## INPUT DATA
○ ○ ○ ○ ○ ○ ○

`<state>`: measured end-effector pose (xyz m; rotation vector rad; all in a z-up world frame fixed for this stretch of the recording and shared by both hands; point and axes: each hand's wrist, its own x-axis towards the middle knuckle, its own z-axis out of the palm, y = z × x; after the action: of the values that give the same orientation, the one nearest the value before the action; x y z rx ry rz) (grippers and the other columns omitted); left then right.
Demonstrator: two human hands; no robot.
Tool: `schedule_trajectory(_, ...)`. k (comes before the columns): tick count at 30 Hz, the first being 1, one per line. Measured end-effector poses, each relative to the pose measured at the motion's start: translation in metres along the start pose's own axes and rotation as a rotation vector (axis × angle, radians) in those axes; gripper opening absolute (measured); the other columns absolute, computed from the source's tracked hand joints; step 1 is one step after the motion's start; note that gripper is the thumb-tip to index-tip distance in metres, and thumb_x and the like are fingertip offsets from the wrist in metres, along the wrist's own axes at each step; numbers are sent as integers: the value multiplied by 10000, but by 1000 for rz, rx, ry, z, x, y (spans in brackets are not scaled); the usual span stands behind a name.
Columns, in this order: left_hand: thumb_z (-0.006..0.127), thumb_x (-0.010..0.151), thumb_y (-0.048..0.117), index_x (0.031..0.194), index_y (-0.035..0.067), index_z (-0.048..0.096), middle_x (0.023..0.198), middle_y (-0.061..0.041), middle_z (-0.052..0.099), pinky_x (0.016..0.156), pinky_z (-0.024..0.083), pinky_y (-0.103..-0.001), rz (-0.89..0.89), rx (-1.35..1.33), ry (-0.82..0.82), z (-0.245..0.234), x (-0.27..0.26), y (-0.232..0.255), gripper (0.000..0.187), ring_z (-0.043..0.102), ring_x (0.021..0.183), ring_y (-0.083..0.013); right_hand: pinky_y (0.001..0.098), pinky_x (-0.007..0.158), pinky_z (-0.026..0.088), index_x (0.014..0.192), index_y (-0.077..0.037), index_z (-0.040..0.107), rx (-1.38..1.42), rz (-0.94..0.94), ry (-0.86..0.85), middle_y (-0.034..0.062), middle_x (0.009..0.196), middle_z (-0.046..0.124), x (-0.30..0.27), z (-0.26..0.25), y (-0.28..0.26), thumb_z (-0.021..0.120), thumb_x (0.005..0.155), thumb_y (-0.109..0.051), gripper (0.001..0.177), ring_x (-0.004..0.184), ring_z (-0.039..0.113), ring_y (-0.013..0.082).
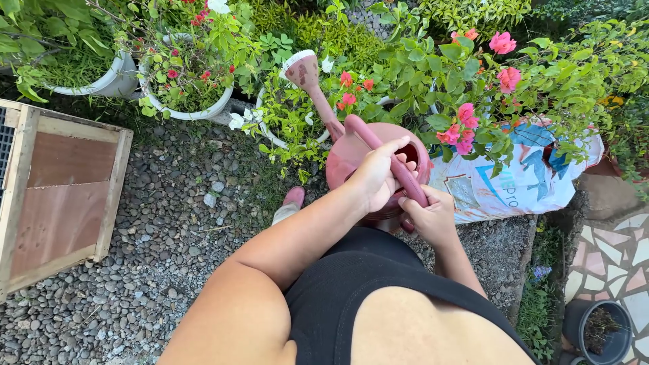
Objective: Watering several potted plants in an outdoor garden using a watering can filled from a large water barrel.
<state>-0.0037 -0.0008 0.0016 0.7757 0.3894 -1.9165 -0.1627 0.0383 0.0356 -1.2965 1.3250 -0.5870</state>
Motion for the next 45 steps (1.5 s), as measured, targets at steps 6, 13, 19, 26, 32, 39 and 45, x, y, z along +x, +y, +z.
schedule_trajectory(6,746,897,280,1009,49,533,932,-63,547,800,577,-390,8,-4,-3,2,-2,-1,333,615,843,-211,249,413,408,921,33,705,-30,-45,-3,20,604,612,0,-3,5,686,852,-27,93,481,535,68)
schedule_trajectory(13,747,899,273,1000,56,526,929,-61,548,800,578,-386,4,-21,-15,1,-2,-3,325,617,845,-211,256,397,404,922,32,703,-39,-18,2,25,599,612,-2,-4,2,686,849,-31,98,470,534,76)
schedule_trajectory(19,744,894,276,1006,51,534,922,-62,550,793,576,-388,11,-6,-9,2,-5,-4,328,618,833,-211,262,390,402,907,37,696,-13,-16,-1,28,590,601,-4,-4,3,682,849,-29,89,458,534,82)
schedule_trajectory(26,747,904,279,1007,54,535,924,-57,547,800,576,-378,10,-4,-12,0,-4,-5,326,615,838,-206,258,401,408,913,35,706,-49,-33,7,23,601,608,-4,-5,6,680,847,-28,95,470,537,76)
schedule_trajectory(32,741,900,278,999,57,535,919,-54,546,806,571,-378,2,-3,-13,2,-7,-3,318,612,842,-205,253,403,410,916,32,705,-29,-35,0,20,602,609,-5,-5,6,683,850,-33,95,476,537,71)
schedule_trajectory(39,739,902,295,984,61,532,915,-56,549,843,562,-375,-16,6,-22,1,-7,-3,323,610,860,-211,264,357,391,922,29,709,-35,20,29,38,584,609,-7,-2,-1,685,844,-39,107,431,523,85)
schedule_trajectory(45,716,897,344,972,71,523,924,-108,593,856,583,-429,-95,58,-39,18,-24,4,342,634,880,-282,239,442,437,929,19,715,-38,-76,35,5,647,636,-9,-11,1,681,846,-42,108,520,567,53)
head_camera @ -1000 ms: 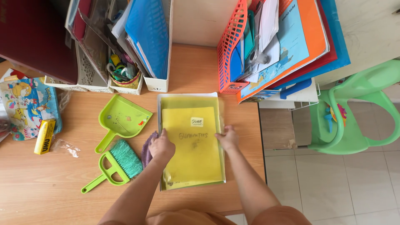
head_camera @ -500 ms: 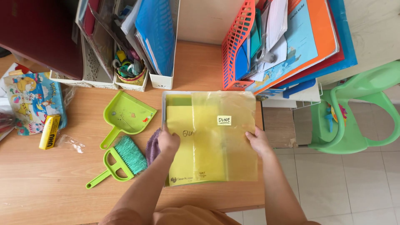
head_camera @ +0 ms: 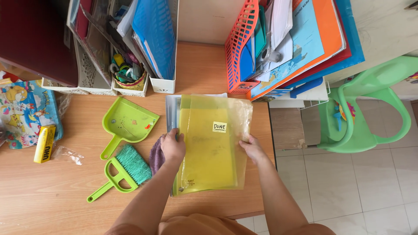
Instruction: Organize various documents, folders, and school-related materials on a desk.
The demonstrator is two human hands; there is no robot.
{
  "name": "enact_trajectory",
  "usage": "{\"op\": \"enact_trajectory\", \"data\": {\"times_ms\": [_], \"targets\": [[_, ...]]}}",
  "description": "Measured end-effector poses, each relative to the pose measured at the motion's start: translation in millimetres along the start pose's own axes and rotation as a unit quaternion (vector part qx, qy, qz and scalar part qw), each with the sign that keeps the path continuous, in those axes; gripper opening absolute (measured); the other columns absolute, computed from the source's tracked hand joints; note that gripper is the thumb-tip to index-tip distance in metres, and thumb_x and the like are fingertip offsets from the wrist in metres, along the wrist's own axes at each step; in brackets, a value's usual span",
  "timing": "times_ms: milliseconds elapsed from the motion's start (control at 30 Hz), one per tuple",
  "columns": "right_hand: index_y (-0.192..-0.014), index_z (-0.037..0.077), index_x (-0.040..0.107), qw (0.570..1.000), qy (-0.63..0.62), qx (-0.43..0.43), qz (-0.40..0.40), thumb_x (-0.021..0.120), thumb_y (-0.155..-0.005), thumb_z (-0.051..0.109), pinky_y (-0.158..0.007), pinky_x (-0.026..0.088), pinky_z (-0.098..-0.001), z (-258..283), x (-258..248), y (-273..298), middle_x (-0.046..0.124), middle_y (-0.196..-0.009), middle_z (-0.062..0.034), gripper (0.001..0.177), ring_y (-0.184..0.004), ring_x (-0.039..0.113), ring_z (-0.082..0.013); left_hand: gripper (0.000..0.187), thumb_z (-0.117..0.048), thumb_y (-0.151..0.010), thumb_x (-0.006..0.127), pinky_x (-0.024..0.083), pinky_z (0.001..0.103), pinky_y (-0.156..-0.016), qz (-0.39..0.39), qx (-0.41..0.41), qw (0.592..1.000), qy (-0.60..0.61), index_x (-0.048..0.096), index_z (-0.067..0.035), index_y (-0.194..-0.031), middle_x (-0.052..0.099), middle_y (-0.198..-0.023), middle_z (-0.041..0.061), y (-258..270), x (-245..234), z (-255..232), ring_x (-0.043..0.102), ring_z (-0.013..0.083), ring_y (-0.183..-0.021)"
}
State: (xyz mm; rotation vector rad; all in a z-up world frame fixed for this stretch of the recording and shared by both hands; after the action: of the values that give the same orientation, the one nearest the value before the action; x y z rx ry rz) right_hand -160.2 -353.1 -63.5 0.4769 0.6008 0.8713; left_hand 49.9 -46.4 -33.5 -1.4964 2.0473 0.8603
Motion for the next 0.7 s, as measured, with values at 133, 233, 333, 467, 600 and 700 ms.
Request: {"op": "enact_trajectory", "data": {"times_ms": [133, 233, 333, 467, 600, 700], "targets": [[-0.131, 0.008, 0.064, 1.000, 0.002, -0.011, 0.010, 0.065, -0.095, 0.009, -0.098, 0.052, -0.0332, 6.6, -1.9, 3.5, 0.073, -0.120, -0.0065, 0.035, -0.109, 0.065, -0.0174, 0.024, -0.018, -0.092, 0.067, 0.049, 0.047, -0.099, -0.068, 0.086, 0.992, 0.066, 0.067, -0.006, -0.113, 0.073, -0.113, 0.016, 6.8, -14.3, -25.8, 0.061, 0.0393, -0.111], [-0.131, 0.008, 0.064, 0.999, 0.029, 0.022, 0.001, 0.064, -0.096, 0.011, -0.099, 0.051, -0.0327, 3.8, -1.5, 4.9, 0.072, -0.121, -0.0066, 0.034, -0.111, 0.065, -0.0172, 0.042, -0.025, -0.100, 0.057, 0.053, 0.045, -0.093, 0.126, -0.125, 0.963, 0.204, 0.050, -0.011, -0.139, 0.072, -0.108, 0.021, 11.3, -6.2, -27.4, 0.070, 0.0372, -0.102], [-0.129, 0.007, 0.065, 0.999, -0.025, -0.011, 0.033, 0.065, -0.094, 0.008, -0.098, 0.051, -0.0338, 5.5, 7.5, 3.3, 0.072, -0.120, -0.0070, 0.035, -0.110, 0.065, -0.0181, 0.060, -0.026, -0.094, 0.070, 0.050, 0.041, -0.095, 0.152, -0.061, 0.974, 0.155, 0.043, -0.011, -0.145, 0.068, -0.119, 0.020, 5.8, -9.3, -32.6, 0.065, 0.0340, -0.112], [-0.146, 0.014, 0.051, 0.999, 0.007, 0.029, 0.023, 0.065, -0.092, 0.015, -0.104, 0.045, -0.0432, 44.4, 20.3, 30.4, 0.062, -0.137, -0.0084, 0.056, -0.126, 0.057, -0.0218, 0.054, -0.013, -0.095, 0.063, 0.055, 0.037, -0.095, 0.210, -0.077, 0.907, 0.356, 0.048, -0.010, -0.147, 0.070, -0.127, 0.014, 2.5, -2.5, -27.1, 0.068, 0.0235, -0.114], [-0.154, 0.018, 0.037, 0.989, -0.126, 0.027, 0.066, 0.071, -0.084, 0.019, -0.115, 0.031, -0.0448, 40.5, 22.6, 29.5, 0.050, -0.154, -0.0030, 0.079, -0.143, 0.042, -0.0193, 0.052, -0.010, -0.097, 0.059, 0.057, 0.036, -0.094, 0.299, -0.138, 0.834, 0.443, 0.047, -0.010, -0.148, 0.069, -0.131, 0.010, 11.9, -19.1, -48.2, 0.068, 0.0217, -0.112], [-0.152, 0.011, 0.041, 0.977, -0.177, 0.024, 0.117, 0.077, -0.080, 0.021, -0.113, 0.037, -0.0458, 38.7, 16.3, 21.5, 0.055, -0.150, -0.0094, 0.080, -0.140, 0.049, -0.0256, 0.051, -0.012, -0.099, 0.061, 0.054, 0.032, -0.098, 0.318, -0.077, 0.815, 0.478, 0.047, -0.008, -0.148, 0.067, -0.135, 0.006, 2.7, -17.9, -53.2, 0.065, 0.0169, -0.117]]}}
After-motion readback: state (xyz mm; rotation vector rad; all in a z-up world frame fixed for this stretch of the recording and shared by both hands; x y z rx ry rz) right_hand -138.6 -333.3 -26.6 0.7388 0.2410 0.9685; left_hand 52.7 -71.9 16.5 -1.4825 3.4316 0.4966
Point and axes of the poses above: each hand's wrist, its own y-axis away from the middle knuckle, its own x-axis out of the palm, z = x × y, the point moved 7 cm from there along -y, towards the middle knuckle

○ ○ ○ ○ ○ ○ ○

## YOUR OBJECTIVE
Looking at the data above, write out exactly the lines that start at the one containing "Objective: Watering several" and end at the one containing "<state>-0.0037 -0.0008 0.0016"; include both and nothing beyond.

## WRITTEN ANSWER
Objective: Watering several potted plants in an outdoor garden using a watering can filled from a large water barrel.
<state>-0.0037 -0.0008 0.0016 0.7757 0.3894 -1.9165 -0.1627 0.0383 0.0356 -1.2965 1.3250 -0.5870</state>

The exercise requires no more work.